• [Your goal] Copy out the full listing exactly, omitting any picture it contains.

• [Data section]
"""

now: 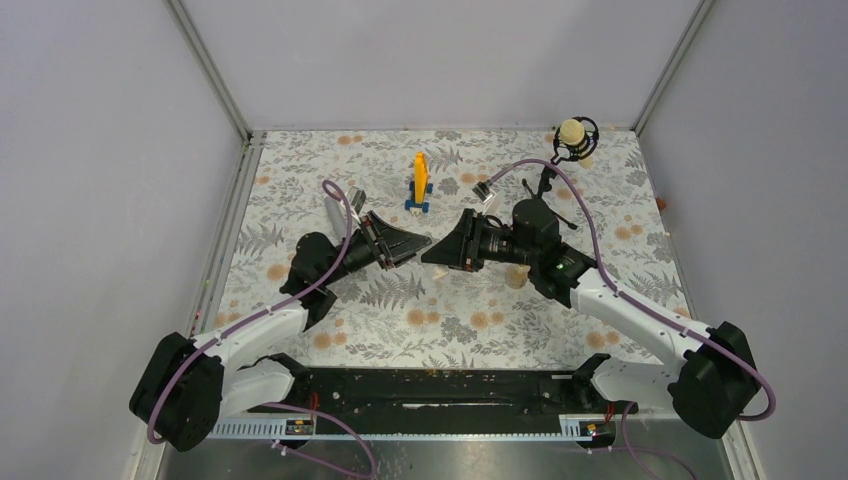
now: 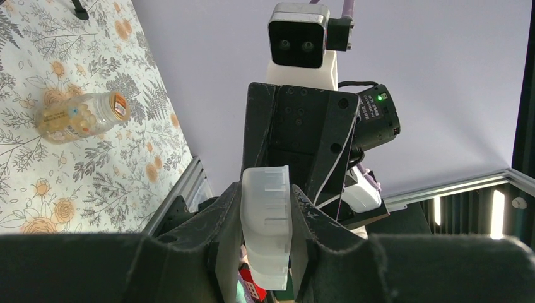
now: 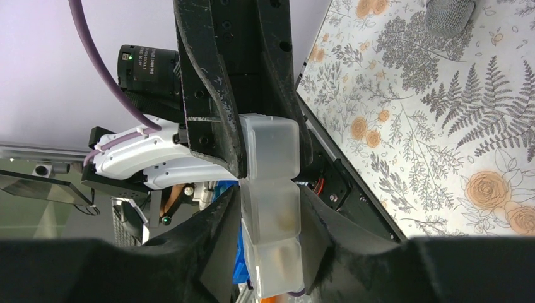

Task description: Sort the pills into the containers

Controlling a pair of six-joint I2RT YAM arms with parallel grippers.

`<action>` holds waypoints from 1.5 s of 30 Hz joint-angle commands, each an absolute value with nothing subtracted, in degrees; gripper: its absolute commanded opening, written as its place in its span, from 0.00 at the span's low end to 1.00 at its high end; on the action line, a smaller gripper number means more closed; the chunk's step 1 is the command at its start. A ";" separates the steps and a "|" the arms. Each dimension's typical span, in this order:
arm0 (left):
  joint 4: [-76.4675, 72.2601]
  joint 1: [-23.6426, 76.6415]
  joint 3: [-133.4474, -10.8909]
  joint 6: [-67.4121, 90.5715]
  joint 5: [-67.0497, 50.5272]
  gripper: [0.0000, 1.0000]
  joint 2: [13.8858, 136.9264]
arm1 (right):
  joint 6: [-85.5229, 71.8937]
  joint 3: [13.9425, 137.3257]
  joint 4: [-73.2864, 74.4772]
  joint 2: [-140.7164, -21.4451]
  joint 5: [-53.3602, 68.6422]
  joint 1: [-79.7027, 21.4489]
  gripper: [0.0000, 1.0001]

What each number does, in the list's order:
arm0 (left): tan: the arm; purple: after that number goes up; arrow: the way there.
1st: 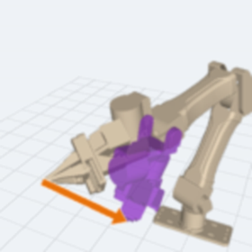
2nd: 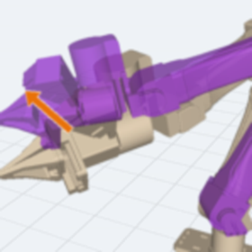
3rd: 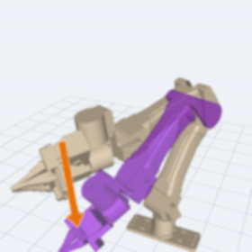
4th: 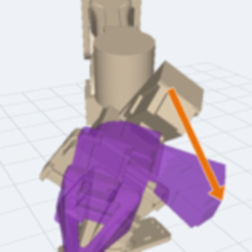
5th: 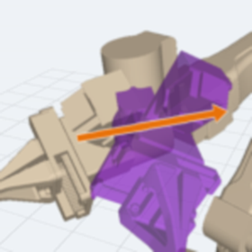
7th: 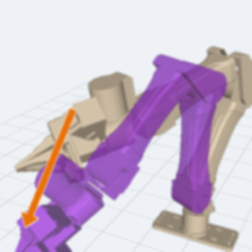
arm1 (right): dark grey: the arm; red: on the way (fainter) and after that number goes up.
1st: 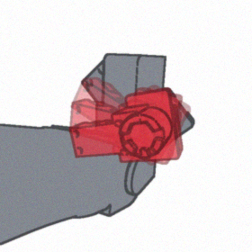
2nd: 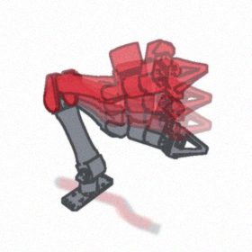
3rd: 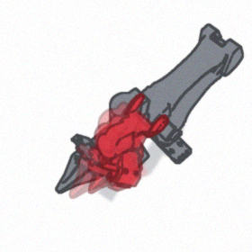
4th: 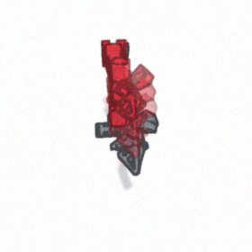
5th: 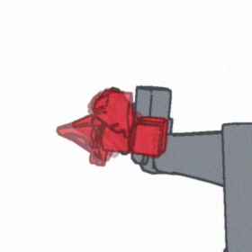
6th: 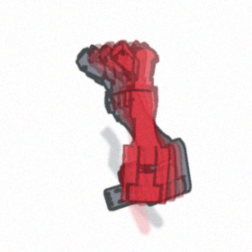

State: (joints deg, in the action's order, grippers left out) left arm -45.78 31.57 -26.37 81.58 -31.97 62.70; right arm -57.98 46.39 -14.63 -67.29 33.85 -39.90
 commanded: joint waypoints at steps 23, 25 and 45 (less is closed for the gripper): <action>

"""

• [Expected answer]
now: 
now: 
now: 

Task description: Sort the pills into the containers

Controlling a pair of six-joint I2RT YAM arms with parallel grippers.

`<action>` holds waypoints from 1.5 s of 30 Hz joint-angle commands, each an absolute value with nothing subtracted, in degrees; gripper: its absolute commanded opening, written as its place in its span, from 0.00 at the span's low end to 1.00 at its high end; on the action line, a smaller gripper number means more closed; the chunk's step 1 is the command at its start. A ";" separates the steps and a "|" the arms. Each dimension's typical span, in this order:
arm0 (left):
  joint 4: [-76.4675, 72.2601]
  joint 1: [-23.6426, 76.6415]
  joint 3: [-133.4474, -10.8909]
  joint 6: [-67.4121, 90.5715]
  joint 5: [-67.0497, 50.5272]
  gripper: [0.0000, 1.0000]
  joint 2: [13.8858, 136.9264]
arm1 (right):
  joint 6: [-85.5229, 71.8937]
  joint 3: [13.9425, 137.3257]
  joint 4: [-73.2864, 74.4772]
  joint 2: [-140.7164, -21.4451]
  joint 5: [-53.3602, 68.6422]
  joint 1: [-79.7027, 21.4489]
  gripper: [0.0000, 1.0001]

What each number does, in the list's order:
arm0 (left): tan: the arm; purple: after that number goes up; arrow: the way there.
1st: 
2nd: 
3rd: 
4th: 
5th: 
7th: 
arm1 (right): dark grey: the arm; red: on the way (fainter) and after that number goes up.
1st: 
2nd: 
3rd: 
4th: 
5th: 
6th: 

State: (joints deg, in the action's order, grippers left out) left arm -45.78 31.57 -26.37 81.58 -31.97 62.70; right arm -57.98 46.39 -14.63 -67.29 33.85 -39.90
 commanded: joint waypoints at steps 23, 25 and 45 (less is closed for the gripper): <action>

With this, there is nothing more to the exercise.